How to complete this task:
Only lines holding the string "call" are wanted; copy each one from the material.

Source material:

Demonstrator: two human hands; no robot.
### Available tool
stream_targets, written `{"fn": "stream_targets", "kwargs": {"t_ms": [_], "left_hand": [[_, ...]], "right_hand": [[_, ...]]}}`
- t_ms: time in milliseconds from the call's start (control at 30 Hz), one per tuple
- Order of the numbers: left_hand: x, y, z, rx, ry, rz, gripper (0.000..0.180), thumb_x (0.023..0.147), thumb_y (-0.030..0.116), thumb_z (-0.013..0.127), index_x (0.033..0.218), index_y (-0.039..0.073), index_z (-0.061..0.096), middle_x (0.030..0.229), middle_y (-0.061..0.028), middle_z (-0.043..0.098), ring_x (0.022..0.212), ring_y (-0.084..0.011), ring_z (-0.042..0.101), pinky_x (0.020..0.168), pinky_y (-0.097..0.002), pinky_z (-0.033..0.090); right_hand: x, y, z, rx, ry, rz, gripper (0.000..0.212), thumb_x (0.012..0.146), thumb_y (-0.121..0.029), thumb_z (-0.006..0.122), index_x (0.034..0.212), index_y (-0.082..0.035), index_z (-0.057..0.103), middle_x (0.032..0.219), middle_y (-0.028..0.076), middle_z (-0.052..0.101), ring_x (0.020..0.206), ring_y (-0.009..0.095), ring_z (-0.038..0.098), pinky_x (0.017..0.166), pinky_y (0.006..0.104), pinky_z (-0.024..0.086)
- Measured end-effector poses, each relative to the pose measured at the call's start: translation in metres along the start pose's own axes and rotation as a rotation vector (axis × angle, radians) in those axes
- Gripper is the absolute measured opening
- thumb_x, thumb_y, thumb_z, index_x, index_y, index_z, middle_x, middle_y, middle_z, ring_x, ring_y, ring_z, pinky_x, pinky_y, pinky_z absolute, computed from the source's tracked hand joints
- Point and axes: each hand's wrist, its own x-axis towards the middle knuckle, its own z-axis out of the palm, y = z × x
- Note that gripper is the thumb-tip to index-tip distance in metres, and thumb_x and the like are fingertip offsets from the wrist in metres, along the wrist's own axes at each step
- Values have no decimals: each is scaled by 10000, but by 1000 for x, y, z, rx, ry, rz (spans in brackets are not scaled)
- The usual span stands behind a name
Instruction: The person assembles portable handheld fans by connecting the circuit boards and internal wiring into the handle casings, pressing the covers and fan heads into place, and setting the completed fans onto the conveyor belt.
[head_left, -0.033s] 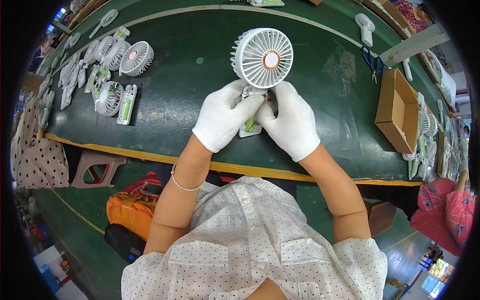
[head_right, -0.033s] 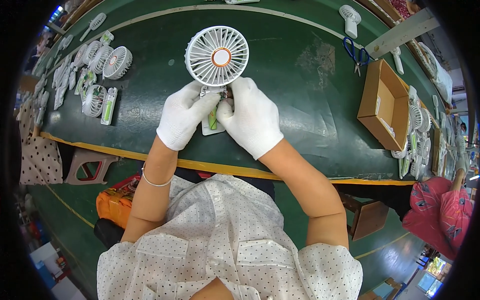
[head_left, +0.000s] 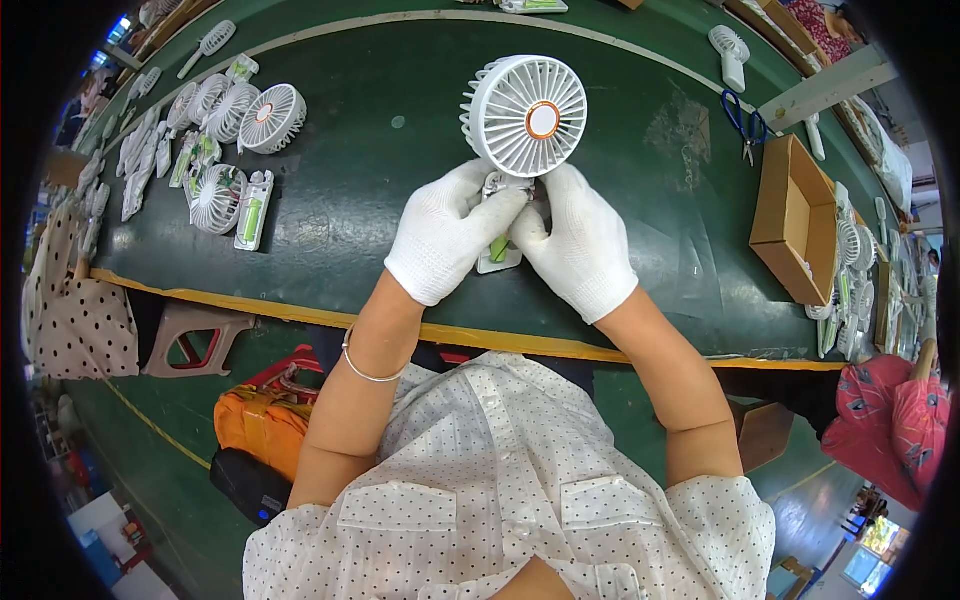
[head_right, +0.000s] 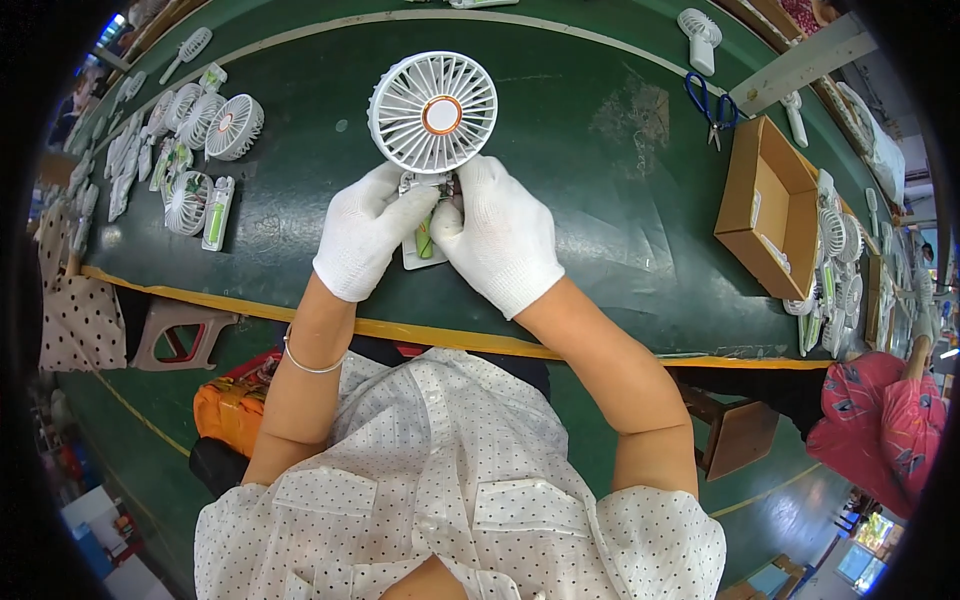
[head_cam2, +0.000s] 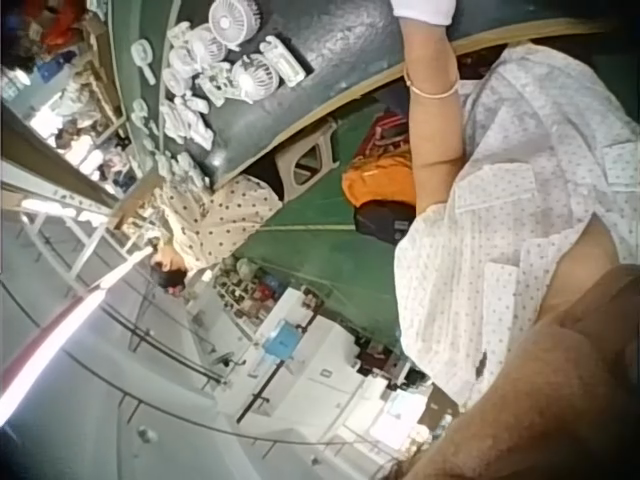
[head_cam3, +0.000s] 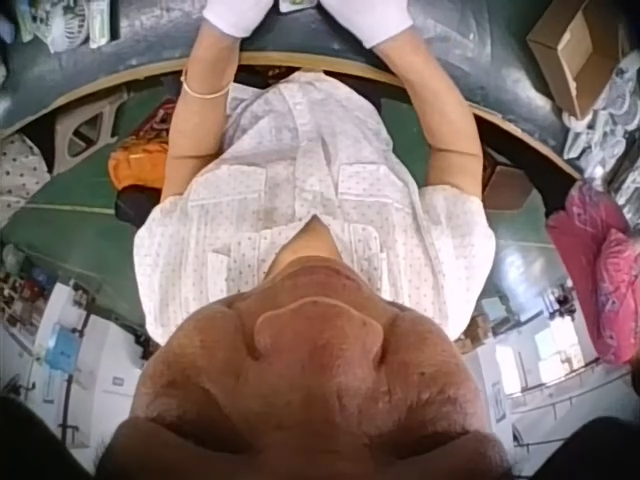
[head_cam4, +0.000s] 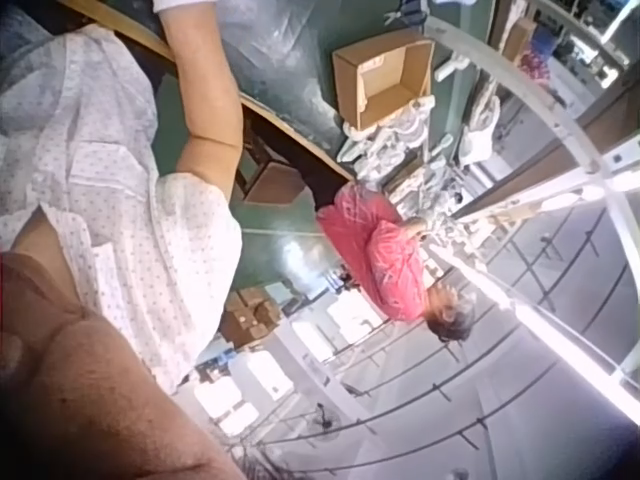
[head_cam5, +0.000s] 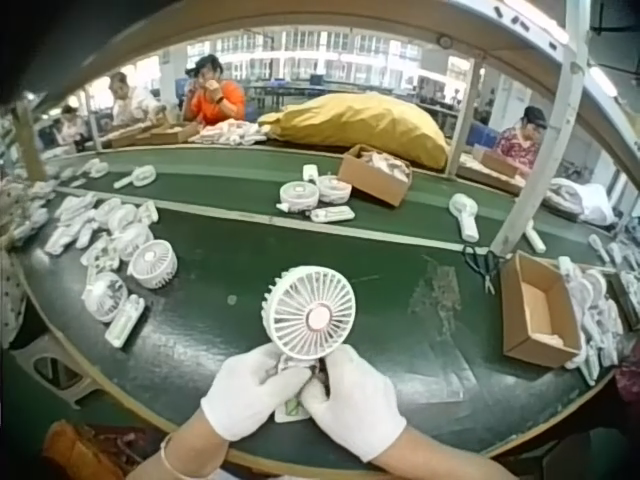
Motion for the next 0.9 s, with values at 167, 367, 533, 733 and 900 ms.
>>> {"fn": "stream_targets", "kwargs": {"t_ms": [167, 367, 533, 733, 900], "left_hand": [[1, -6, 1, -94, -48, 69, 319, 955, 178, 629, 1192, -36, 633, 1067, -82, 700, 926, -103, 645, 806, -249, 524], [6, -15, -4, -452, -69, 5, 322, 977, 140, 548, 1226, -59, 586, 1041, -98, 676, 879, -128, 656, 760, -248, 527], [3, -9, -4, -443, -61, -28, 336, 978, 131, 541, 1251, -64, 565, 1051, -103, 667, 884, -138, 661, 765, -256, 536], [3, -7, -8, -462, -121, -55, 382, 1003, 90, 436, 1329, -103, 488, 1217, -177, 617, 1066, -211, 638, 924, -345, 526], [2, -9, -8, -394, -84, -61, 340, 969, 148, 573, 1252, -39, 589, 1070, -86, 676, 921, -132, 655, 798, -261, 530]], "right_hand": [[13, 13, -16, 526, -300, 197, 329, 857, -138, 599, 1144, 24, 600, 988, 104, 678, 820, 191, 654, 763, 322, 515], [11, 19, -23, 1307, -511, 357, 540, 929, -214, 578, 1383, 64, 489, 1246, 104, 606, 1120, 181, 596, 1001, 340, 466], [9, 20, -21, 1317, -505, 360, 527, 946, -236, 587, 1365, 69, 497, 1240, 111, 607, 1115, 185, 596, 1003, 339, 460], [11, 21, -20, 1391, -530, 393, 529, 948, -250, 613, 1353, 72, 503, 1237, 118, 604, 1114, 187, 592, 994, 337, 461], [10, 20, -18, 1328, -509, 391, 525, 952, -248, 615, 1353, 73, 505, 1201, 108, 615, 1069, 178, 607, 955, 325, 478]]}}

Finished task:
- t_ms: time in milliseconds from the call's start (control at 30 Hz), one per tuple
- Measured end-effector poses, each relative to the pose measured at the call's start: translation in metres along the start pose's own axes and rotation as a rotation vector (axis × angle, radians) in those axes

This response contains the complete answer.